Try it — Your task is to filter the entries and copy every line containing the string "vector".

Recorded data —
"""

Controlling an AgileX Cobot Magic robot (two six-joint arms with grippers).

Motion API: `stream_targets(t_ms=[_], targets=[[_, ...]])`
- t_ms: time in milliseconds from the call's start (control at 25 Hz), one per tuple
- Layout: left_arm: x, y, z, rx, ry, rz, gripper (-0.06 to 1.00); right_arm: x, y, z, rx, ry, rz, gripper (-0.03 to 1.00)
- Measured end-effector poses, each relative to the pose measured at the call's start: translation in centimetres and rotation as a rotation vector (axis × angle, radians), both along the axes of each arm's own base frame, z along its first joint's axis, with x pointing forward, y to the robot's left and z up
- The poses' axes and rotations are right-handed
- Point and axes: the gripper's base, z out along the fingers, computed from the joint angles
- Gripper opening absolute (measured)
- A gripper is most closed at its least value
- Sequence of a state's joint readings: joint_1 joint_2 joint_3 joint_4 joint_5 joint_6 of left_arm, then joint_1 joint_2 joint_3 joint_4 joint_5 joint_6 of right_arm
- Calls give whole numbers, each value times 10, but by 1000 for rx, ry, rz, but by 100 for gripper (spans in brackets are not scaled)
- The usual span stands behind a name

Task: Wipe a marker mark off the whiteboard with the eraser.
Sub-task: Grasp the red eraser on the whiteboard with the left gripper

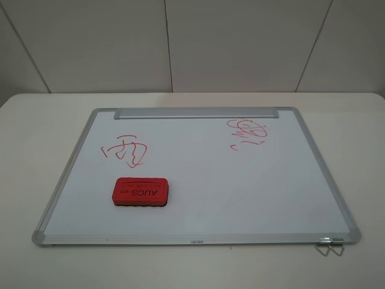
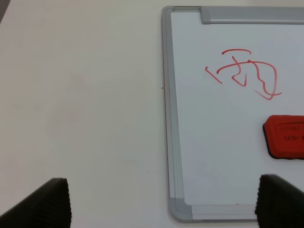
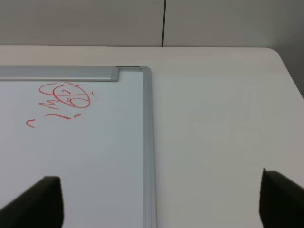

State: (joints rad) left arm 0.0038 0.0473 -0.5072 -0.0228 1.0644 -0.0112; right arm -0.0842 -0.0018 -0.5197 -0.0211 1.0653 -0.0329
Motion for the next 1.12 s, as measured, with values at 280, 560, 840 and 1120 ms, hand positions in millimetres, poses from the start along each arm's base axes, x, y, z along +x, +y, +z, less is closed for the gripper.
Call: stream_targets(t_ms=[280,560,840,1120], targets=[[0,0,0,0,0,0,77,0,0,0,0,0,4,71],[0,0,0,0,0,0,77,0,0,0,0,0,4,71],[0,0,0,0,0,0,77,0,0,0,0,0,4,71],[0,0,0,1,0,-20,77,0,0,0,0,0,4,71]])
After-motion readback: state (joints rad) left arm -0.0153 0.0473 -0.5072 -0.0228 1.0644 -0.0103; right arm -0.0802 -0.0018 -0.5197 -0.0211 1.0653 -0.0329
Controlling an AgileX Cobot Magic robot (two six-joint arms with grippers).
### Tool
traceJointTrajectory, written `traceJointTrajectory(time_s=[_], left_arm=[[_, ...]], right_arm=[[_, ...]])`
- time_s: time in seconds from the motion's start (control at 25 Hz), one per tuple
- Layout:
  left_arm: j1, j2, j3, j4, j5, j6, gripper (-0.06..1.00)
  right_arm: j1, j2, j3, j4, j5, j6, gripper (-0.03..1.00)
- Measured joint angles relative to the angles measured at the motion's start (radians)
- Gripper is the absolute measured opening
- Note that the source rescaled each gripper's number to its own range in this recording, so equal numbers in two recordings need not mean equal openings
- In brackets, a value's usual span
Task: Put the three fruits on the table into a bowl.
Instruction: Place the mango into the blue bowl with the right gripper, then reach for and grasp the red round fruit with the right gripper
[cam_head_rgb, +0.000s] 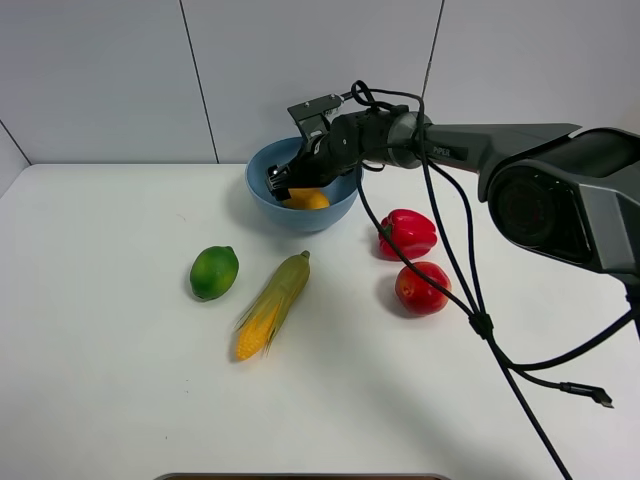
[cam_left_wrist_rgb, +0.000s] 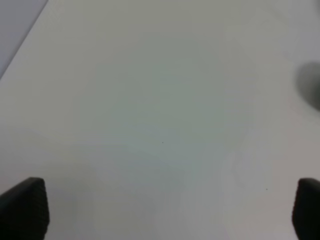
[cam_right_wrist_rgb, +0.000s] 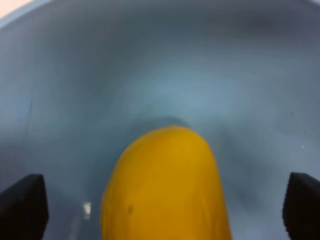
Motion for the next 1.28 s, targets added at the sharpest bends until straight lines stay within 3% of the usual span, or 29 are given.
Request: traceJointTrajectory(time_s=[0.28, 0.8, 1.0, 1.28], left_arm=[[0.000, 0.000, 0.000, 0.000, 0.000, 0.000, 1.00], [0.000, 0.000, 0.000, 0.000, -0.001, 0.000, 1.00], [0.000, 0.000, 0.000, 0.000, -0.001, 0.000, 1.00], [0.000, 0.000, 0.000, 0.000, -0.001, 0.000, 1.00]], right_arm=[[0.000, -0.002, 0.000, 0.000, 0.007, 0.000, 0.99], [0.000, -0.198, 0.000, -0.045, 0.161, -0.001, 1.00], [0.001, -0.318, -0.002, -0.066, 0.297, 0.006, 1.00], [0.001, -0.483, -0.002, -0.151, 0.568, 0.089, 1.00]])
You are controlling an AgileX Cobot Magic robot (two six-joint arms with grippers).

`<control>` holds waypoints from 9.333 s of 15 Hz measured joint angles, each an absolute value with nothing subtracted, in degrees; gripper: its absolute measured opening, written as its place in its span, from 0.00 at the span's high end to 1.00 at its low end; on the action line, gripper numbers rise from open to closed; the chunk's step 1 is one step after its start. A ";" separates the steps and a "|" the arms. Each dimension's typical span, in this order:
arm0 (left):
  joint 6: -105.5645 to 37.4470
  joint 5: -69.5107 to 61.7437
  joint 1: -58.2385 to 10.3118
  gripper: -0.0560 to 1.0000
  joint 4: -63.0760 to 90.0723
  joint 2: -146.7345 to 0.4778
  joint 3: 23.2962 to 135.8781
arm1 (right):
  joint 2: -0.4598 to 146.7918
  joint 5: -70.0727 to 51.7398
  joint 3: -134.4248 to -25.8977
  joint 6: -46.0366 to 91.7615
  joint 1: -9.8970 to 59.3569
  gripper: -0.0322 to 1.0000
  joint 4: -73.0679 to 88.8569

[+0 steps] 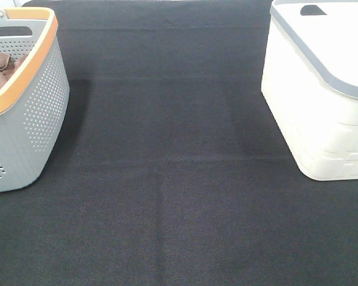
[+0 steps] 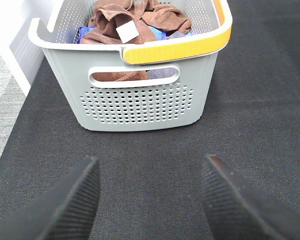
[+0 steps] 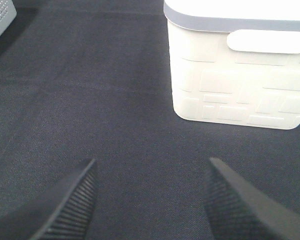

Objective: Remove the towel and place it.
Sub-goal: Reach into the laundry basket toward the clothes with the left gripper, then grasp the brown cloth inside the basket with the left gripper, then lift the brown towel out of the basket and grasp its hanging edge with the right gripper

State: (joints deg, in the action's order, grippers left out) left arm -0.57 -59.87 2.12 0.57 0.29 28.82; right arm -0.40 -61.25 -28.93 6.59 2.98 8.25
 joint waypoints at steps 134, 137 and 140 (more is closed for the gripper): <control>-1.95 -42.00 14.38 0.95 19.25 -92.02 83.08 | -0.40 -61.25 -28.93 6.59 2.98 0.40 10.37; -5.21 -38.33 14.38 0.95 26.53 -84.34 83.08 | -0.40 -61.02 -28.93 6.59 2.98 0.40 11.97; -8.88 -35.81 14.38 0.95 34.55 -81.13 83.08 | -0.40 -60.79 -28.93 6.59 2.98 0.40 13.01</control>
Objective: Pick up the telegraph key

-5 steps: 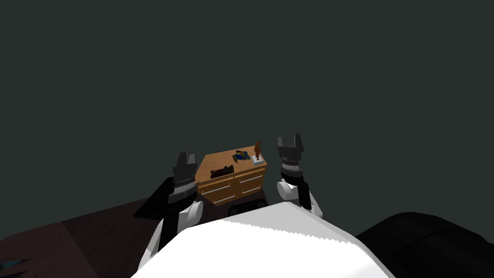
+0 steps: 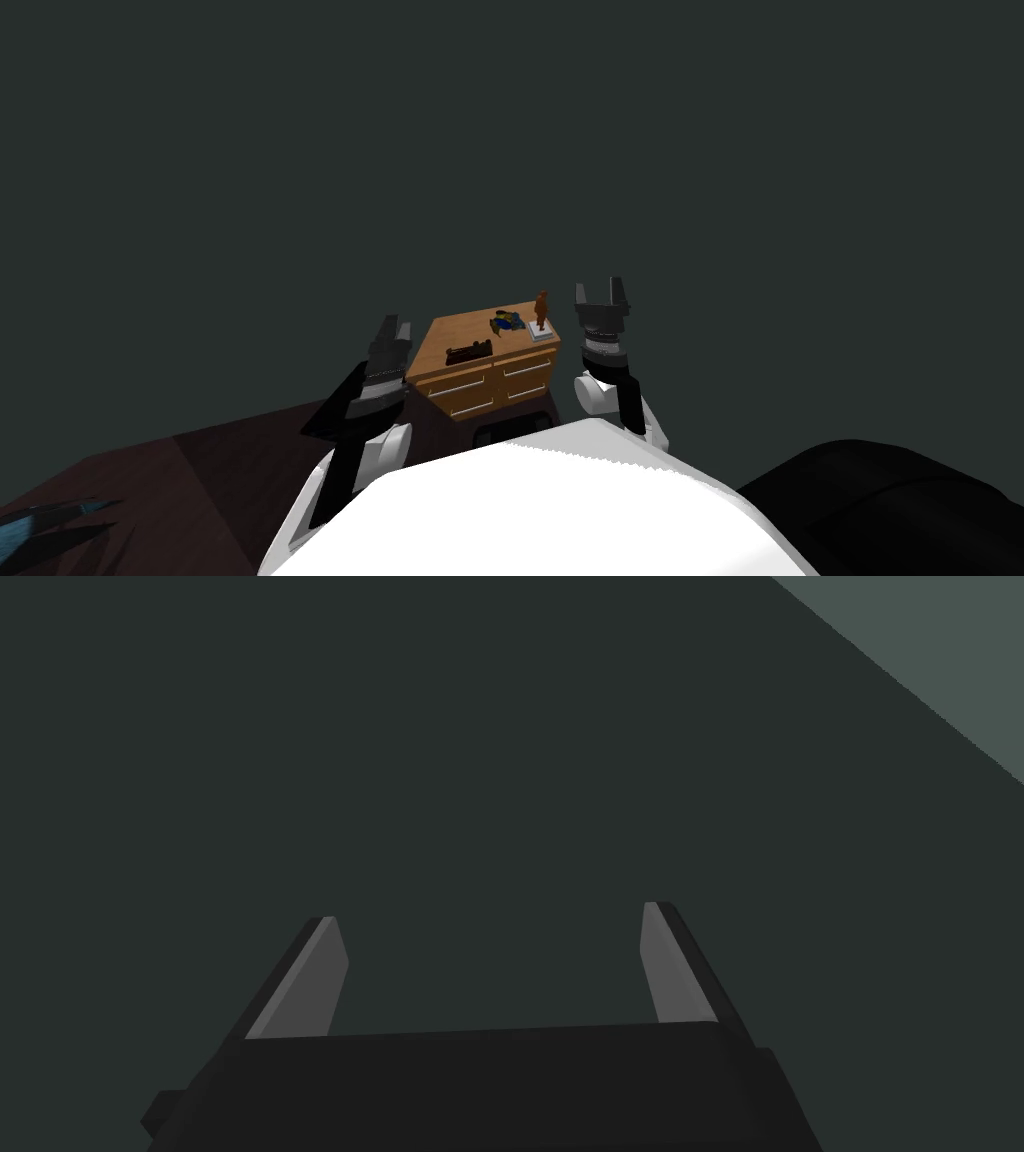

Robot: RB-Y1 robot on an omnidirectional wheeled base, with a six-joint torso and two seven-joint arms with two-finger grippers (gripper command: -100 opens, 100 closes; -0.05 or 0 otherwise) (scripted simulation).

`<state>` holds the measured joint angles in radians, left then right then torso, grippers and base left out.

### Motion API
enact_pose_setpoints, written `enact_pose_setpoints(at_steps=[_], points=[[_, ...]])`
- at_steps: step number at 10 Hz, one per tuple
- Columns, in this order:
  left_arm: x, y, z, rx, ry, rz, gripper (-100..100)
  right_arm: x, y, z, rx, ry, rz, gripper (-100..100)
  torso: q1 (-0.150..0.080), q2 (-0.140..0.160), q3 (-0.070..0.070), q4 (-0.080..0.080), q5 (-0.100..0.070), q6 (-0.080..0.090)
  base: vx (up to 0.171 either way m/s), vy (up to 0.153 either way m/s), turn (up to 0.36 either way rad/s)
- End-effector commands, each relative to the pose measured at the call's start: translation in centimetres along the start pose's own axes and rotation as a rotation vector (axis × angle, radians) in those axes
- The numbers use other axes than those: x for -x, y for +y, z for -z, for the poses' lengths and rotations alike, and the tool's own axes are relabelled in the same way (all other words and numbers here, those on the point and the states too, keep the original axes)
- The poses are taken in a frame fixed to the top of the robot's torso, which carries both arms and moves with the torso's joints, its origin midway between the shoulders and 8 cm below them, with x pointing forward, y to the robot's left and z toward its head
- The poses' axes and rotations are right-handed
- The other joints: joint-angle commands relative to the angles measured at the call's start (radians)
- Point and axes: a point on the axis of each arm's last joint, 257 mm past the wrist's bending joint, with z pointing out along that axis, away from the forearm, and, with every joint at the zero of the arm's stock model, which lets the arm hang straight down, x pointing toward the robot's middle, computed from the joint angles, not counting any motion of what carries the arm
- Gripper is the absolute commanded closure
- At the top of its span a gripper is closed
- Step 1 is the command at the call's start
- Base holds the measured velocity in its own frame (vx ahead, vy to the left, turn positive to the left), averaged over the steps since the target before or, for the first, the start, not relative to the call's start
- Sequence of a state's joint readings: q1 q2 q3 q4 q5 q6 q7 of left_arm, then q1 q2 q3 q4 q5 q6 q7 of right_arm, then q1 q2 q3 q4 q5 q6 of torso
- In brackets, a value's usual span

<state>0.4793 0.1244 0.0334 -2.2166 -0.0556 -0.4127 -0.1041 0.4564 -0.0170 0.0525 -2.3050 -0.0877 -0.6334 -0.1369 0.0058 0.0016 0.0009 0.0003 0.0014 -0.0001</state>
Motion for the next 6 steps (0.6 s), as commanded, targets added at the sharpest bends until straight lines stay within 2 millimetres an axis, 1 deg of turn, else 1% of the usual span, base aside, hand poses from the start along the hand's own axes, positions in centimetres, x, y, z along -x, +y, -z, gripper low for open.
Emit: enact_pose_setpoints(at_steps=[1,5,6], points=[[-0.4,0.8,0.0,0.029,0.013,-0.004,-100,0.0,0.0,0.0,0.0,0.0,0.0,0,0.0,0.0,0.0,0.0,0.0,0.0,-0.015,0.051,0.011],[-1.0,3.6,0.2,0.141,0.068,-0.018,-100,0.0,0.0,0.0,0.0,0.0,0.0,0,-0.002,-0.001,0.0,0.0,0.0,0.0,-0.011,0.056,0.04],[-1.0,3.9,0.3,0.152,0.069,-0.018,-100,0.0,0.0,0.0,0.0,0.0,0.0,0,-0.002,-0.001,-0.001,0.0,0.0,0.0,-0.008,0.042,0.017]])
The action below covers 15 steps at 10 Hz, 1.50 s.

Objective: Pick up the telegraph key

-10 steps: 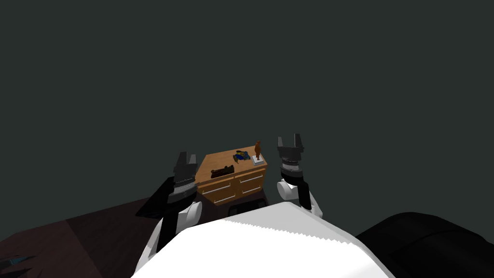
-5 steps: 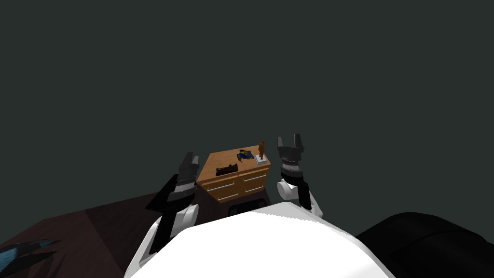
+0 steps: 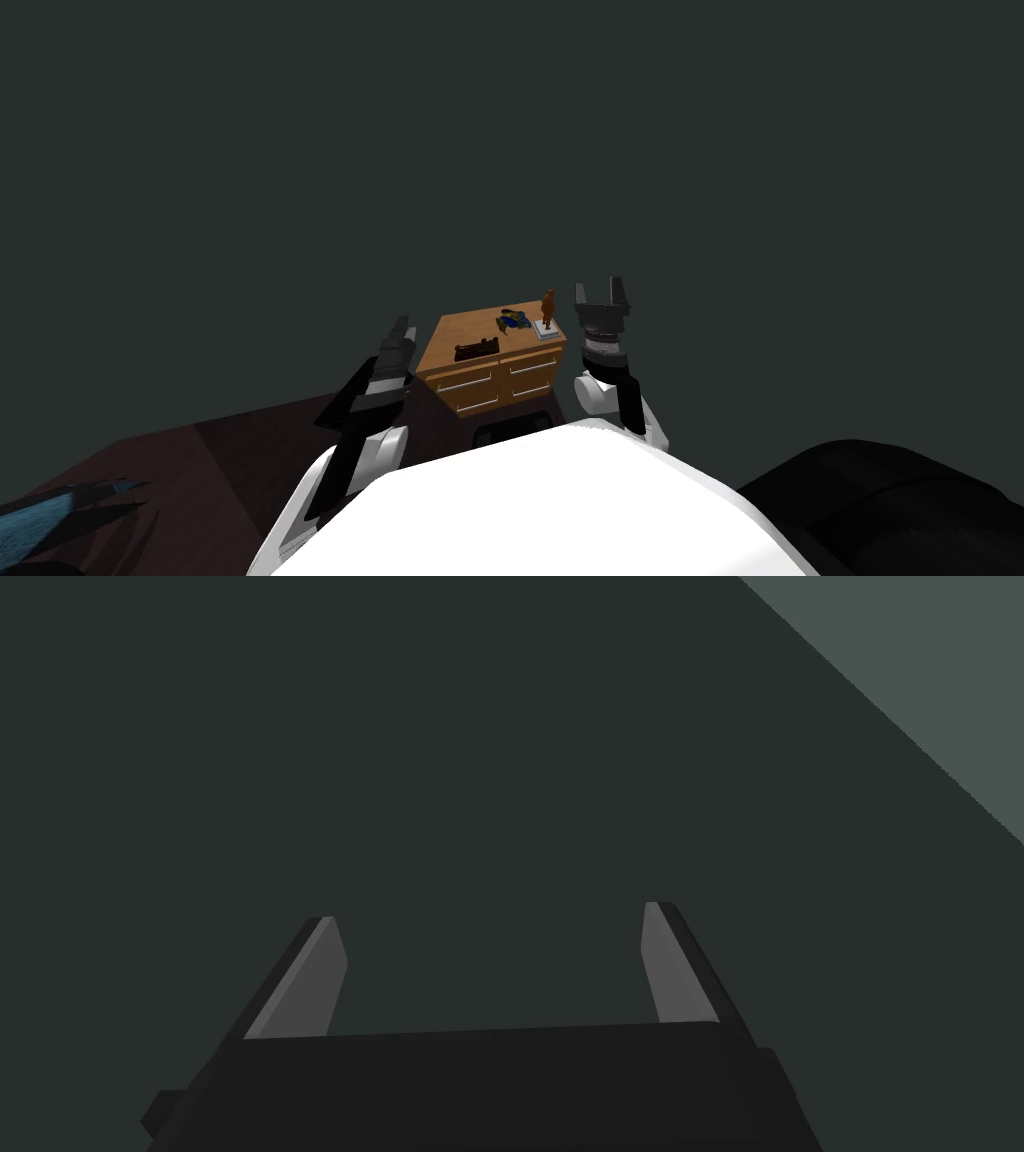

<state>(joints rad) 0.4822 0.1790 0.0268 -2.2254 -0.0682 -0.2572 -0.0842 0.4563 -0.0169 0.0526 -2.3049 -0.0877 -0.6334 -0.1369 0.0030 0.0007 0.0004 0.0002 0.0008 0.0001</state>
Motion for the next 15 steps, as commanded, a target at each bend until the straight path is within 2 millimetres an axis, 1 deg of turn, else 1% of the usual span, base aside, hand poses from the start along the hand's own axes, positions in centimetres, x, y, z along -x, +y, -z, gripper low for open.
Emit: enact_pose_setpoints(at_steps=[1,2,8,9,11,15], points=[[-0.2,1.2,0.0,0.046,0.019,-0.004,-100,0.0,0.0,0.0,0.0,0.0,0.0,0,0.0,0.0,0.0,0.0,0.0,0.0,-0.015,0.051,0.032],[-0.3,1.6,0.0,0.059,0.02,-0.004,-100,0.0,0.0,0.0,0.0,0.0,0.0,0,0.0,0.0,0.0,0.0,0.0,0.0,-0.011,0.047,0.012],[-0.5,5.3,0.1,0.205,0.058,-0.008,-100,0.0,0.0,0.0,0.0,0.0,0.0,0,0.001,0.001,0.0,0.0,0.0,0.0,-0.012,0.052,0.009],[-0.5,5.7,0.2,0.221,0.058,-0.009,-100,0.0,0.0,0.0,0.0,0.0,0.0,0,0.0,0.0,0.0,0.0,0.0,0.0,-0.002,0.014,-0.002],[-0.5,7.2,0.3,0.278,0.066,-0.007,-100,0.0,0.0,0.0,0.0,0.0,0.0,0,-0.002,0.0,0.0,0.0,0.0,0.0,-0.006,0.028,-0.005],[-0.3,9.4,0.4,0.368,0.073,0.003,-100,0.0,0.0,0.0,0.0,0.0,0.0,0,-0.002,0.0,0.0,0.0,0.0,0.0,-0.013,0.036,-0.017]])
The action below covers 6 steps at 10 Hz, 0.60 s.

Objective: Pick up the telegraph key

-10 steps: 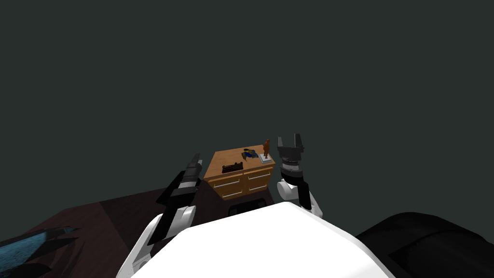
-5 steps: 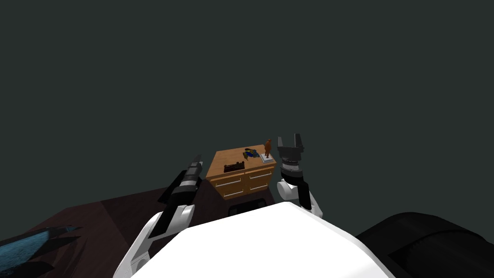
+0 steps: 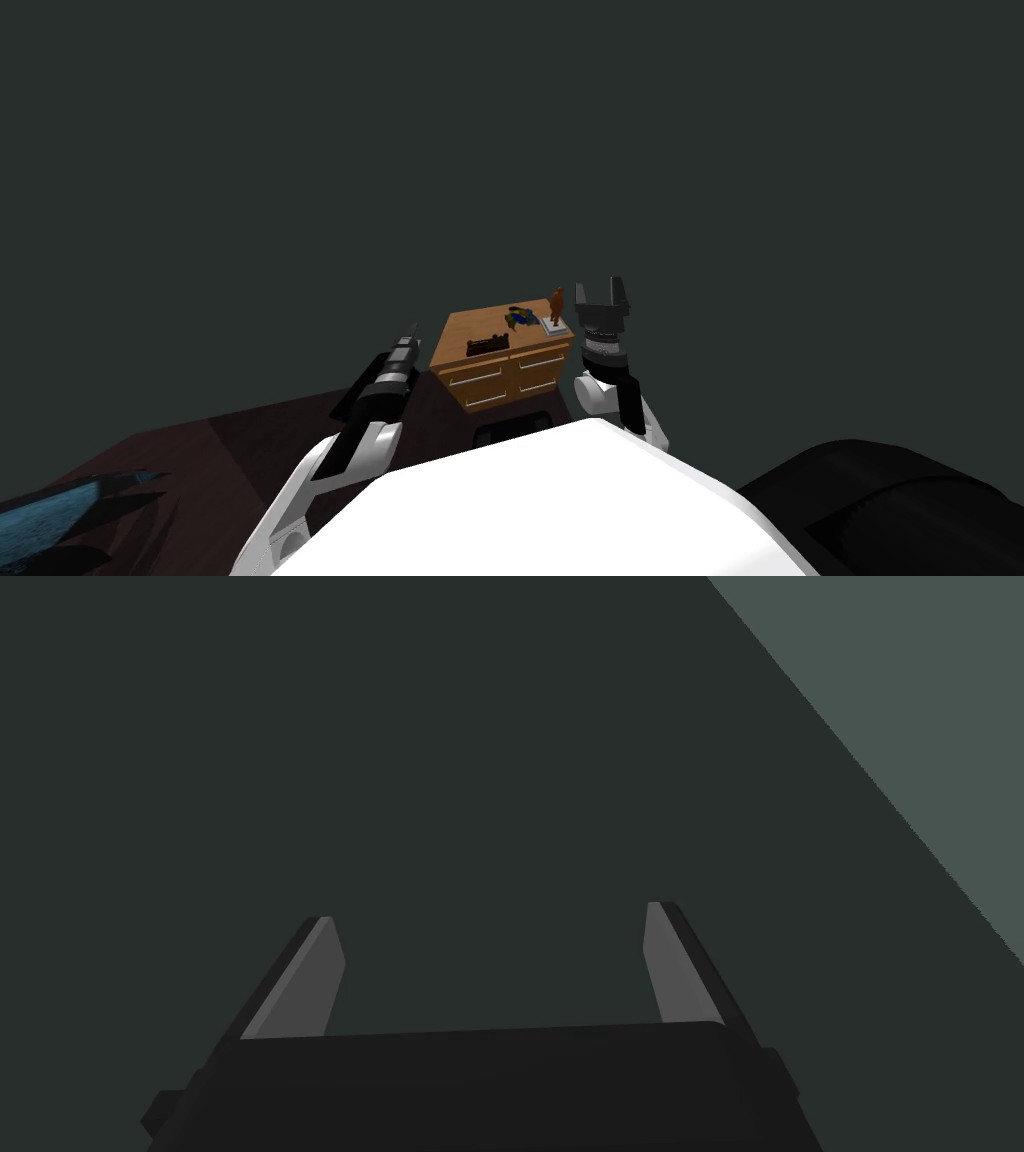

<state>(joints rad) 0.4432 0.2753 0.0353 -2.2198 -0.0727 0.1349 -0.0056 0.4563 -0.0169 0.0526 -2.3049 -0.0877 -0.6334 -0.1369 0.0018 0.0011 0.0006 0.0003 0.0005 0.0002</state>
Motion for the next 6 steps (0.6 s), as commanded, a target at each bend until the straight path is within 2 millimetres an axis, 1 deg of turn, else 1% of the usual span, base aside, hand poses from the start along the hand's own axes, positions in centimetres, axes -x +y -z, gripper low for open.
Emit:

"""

Result of the exercise —
- Measured end-effector poses, each relative to the pose measured at the call's start: translation in centimetres and rotation as a rotation vector (axis × angle, radians), both along the axes of each arm's own base frame, z along its first joint's axis, with x pointing forward, y to the robot's left and z up
- End-effector commands, each relative to the pose measured at the call's start: translation in centimetres along the start pose's own axes and rotation as a rotation vector (axis × angle, radians) in those axes

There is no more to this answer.